Hashing
-------
`(require 'hash)'
These hashing functions are for use in quickly classifying objects.
Hash tables use these functions.
- Function: hashq obj k
- Function: hashv obj k
- Function: hash obj k
Returns an exact non-negative integer less than K. For each
non-negative integer less than K there are arguments OBJ for which
the hashing functions applied to OBJ and K returns that integer.
For `hashq', `(eq? obj1 obj2)' implies `(= (hashq obj1 k) (hashq
obj2))'.
For `hashv', `(eqv? obj1 obj2)' implies `(= (hashv obj1 k) (hashv
obj2))'.
For `hash', `(equal? obj1 obj2)' implies `(= (hash obj1 k) (hash
obj2))'.
`hash', `hashv', and `hashq' return in time bounded by a constant.

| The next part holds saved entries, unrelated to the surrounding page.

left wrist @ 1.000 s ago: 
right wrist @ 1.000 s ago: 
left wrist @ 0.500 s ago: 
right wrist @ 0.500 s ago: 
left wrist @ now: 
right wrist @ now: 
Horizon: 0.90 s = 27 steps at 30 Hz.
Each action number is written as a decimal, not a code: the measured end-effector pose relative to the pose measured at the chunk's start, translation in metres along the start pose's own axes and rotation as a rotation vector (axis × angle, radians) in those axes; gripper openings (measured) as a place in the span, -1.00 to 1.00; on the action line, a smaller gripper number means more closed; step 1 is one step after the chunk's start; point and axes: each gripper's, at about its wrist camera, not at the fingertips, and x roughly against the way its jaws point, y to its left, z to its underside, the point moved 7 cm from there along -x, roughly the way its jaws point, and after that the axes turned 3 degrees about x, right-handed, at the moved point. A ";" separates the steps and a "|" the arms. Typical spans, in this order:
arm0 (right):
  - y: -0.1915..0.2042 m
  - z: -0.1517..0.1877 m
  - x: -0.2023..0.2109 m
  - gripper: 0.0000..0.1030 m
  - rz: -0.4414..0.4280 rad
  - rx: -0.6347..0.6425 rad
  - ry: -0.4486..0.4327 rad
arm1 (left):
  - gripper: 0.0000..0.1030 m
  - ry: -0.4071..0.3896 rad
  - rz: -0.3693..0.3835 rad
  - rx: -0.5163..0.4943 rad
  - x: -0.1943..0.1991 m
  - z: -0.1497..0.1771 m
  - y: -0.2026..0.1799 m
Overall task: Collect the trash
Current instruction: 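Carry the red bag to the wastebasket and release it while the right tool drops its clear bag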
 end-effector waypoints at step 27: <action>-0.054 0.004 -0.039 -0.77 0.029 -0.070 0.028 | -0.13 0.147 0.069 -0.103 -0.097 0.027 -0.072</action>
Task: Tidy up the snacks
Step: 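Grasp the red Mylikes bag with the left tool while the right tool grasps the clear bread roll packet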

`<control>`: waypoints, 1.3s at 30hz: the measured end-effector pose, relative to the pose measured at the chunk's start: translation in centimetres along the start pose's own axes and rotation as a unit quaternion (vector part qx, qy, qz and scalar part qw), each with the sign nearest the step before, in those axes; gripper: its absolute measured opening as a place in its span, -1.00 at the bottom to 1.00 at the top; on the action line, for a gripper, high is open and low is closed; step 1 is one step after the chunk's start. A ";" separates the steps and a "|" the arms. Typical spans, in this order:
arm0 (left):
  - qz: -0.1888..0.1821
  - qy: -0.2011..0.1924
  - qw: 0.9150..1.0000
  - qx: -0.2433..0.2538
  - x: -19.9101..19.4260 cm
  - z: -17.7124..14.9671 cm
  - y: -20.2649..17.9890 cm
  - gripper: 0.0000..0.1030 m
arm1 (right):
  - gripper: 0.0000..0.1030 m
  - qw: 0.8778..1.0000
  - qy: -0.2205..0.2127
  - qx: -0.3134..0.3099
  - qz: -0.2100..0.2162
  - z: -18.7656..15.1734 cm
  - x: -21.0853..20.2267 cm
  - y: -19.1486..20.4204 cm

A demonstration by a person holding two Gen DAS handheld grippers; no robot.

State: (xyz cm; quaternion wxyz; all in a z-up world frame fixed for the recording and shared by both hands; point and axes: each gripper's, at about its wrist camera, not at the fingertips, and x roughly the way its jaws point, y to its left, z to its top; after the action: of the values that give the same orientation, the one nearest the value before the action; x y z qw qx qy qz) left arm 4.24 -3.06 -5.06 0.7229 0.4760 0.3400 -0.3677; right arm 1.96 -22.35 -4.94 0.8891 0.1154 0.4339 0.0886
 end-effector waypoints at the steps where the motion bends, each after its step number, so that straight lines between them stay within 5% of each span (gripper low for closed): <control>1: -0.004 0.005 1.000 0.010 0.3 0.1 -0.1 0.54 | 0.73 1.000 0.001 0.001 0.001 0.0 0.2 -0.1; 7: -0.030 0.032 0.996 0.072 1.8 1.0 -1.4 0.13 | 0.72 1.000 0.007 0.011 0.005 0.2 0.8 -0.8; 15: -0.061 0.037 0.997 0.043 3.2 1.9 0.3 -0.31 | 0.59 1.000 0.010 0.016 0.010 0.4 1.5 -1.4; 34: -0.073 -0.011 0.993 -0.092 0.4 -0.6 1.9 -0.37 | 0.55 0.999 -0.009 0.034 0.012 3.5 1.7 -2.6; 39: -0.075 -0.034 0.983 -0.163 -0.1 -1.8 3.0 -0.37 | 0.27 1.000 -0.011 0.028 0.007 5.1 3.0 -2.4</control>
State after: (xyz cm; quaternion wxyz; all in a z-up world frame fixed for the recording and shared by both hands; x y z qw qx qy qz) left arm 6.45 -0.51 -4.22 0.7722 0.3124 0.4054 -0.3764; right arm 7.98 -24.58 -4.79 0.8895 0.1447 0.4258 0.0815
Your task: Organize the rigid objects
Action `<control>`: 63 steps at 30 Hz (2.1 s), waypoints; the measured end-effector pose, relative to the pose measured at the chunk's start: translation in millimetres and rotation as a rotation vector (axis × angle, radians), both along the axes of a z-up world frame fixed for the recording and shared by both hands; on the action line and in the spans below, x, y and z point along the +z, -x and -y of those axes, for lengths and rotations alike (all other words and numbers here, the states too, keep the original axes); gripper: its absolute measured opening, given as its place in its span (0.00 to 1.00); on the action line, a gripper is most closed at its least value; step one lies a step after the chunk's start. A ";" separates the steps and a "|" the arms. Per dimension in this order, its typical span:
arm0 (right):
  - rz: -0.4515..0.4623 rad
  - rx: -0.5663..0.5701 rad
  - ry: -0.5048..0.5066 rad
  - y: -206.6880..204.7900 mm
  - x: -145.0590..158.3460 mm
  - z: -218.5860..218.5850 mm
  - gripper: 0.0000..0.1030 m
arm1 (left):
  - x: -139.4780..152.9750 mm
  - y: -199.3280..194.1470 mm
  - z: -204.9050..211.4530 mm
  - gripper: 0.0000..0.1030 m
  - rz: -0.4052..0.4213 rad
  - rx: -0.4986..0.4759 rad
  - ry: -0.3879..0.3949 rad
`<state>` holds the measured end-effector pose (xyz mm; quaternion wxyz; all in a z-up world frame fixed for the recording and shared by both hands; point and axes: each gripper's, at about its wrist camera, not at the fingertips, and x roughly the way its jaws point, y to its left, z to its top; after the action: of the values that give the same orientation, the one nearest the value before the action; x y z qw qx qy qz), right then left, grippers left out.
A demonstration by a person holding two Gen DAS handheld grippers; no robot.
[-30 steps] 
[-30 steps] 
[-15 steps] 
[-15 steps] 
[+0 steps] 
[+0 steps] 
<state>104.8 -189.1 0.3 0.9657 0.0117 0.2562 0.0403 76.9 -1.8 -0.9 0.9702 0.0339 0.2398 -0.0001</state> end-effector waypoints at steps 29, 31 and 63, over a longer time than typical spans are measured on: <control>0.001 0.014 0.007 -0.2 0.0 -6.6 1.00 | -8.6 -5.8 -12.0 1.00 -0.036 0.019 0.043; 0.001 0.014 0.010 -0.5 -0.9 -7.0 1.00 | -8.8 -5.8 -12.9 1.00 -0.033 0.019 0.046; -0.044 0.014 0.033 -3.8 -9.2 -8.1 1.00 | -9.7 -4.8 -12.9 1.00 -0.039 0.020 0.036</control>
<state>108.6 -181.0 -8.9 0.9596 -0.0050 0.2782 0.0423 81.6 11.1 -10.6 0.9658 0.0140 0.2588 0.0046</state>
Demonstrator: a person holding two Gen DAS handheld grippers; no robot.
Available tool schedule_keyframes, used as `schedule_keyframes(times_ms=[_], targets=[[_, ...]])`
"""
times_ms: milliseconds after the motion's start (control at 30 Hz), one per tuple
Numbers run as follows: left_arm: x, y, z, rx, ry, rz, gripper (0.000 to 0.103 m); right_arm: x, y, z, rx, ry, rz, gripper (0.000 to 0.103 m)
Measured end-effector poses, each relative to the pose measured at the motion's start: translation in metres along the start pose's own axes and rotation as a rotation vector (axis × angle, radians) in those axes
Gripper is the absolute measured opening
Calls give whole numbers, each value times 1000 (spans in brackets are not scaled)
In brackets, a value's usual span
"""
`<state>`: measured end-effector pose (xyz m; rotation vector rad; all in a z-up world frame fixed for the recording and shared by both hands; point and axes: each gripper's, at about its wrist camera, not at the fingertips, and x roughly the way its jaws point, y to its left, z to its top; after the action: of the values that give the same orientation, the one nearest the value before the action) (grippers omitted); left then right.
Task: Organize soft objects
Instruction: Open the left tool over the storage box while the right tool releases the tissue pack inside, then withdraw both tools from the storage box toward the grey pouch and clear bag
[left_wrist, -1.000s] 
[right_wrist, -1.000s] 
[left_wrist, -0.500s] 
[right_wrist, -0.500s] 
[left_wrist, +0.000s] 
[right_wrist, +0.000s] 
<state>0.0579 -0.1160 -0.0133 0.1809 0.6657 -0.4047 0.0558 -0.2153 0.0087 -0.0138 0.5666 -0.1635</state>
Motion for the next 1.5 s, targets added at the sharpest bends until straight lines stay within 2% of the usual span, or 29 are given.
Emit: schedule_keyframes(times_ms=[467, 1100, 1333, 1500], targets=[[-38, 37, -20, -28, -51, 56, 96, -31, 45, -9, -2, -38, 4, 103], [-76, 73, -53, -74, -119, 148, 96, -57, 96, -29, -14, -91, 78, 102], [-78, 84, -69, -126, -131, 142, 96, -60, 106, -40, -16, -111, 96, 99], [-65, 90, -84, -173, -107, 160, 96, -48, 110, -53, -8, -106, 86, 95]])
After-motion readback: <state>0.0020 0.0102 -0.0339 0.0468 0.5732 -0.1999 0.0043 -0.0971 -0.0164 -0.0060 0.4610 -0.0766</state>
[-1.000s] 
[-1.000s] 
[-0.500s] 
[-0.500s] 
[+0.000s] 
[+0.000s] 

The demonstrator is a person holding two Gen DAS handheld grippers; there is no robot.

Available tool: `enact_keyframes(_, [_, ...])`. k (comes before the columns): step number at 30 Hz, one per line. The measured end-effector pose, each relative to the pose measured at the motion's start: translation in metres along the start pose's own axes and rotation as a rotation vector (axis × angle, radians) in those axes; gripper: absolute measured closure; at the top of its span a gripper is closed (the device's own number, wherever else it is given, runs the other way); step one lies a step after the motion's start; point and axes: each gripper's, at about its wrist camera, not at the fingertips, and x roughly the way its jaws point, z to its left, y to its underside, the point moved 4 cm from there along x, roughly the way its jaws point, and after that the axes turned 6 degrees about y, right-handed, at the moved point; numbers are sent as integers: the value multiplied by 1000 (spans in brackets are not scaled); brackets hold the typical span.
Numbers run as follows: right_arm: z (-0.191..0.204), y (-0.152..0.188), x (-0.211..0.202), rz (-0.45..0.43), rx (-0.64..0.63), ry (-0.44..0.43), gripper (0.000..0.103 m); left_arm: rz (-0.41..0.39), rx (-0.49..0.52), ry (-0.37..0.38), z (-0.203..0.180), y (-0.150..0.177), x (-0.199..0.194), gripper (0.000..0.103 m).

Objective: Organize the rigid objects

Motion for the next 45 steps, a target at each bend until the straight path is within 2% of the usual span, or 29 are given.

Notice that items having the same `hash' implies the items have
the same `hashv' implies the items have the same `hashq'.
`(require 'sierpinski)'
- Function: make-sierpinski-indexer max-coordinate
Returns a procedure (eg hash-function) of 2 numeric arguments which
preserves _nearness_ in its mapping from NxN to N.
MAX-COORDINATE is the maximum coordinate (a positive integer) of a
population of points. The returned procedures is a function that
takes the x and y coordinates of a point, (non-negative integers)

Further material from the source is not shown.